Business / Industries

Looking toward the clouds

By Lin Jing and Su Zhou (China Daily) Updated: 2012-09-01 10:15

How the silver lining to latest computing technology could turn to gold in China

Cloud computing is spreading across the world, overshadowing other information technologies. But in China it is destined to take a different form to that enveloping Europe and the United States.

The computing "cloud" is an abstract term representing an amorphous mass of IT applications and services that can be combined, integrated and tailored in numerous ways over the Internet and local networks to increase an organization's efficiency.

It is increasingly being applied in commercial and government systems, so far mainly in telecoms, health, education, oil and finance.

Looking toward the clouds

A display promoting cloud-computing services in financial, medical and other industries at an expo. [Photo/Provided to China Daily]

Globally, revenue from the cloud computing market is expected to grow this year by 92.3 percent year-on-year to $60.7 billion, a report by Beijing IT consultancy CCID Consulting said. Another research body said the market will be worth $241 billion by 2020.

In China alone, it is poised to grow at a compound annual rate of 91.5 percent, according to DatacenterDynamics, a business-to-business information provider, reaching an estimated value of $160 billion in 2015.

Looking toward the clouds

However, Chinese laws and regulations controlling the Internet and data processing will limit the extent of cloud computing services. That said, the government is to invest up to $154 billion by 2015 to support the development of 25 cloud computing centers, a research report by accounting company KPMG said.

The reason for the investment, the report noted, was the country's relatively immature IT infrastructure, which supports 500 million Internet users and 900 million mobile-device users. Also, many organizations have a low IT skill base and are lagging behind in adopting new technologies.

Not surprisingly, this massive investment has attracted major players such as IBM Corp, Microsoft Corp, Intel Corp and Cisco Systems Inc, as well as State-owned enterprises and private service companies.

Egidio Zarrella, a KPMG partner specializing in business and IT strategy, said the cloud computing market in China is led by the national and regional governments.

"The limitations they impose are not only a Chinese thing - all countries and regions have specific restrictions and protections regarding security and privacy," he said. "The market has so much potential that most of those multinational companies cannot afford to ignore it. Besides, I think the Chinese government will make these regulations clearer in the future.

"Many countries are still developing standards and regulations for this market. Multinational companies must understand the rules that China wants followed."

Indeed, the multinationals are now looking for partners or are already working with local governments to localize their data centers, products and services.

IBM is contacting telecom carriers and other enterprises in China that have the relevant government licenses, and hopes to create a public cloud service by the end of the year.

Zhou Zhengang, senior research manager with IDC China, an IT research company, said the major cloud computing market for multinational companies in China is in infrastructure rather than services.

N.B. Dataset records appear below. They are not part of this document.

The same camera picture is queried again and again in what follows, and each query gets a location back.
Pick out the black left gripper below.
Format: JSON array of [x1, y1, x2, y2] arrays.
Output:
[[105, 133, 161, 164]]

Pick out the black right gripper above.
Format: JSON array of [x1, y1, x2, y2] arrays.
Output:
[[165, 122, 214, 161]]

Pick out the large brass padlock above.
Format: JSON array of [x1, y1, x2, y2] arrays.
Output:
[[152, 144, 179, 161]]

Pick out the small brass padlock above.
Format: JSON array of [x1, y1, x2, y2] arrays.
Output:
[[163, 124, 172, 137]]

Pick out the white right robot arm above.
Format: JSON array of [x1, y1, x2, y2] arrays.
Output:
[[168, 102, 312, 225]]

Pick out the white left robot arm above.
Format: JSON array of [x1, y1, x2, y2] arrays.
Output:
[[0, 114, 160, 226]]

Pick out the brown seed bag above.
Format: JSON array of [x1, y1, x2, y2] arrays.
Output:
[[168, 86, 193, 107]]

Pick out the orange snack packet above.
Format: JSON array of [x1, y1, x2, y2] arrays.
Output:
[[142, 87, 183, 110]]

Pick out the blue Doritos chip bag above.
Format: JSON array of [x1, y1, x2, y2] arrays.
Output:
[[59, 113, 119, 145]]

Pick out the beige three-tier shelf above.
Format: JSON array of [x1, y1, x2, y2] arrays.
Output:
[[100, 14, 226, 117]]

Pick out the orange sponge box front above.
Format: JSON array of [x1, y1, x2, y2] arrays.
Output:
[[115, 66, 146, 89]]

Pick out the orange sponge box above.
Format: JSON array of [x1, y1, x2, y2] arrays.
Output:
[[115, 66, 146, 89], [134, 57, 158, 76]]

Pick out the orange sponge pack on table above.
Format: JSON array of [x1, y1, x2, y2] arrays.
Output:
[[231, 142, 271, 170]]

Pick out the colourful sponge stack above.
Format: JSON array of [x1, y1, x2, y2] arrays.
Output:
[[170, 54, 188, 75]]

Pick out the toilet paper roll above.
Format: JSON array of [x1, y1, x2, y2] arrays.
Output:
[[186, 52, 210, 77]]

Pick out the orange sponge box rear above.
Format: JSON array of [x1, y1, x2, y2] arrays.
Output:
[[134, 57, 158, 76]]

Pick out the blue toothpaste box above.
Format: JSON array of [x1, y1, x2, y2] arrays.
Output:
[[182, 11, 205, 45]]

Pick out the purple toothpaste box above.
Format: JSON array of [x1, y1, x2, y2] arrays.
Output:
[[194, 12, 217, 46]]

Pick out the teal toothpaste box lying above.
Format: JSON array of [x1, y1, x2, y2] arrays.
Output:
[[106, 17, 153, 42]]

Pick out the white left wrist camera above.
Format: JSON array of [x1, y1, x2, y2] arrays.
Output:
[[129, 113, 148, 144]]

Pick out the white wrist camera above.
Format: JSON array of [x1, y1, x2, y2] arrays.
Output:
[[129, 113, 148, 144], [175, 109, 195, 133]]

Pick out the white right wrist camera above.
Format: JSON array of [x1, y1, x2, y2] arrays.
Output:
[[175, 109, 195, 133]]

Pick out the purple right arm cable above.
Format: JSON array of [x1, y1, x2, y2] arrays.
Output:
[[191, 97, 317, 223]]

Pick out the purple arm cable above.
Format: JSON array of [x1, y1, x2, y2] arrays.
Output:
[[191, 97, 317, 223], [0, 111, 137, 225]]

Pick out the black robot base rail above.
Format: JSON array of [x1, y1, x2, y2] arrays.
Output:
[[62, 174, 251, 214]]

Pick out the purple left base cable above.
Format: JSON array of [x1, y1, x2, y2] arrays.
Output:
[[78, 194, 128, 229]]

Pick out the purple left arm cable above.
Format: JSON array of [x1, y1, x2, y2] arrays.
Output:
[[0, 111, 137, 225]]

"The service market means providing cloud computing services for enterprises and consumers, which is still limited to local players given the restrictive laws and regulations governing cross-border data flows," Zhou said.

"According to current regulations, foreign companies cannot operate independently in China. They need a Value-Added Service Provider license from the Ministry of Industry and Information Technology. Besides, they cannot have their own data centers here, and that slows down their cross-border connections."

However, Zhou added, the infrastructure market, which requires servers and equipment from cloud computing operators, will have more room for growth, given foreign companies' strength in data storage technology.

As early as August last year, IBM launched its cloud business unit in China.

"We can provide our clients with servers, equipment and service support," said the unit's director, Wang Shenghang. "However, our strategy is more than that.

"Our slogan is 'Rethink IT, reinvent the business model'. We are not only seeking to optimize the IT process of our clients but also to offer a combination of IT solution and business model, which will help clients transfer and redefine their business structure and upgrade their business process."

With cloud technology, Wang said, companies can reduce their IT infrastructure costs, simplify their IT process and improve efficiency.

For example, IBM is working on a healthcare project to provide a set of cloud computing solutions, including a platform on which the elderly, children, community clinics, hospitals, and their doctors can store, share and synchronize patient profiles.

Wang said it is a typical example of combining industrial knowledge together with cloud computing to provide a customized service for the public.

Cloud computing has become a core part of IBM's strategy for the next three years, with 80 percent of Fortune 500 companies using its service, Wang said. The company estimates revenue of $7 billion from this segment by 2015.

"Many local companies still have a low utility rate for their IT resources, lower than 25 percent," he said. "They prefer to rent servers. The change from renting to seeking computing services provides a great market."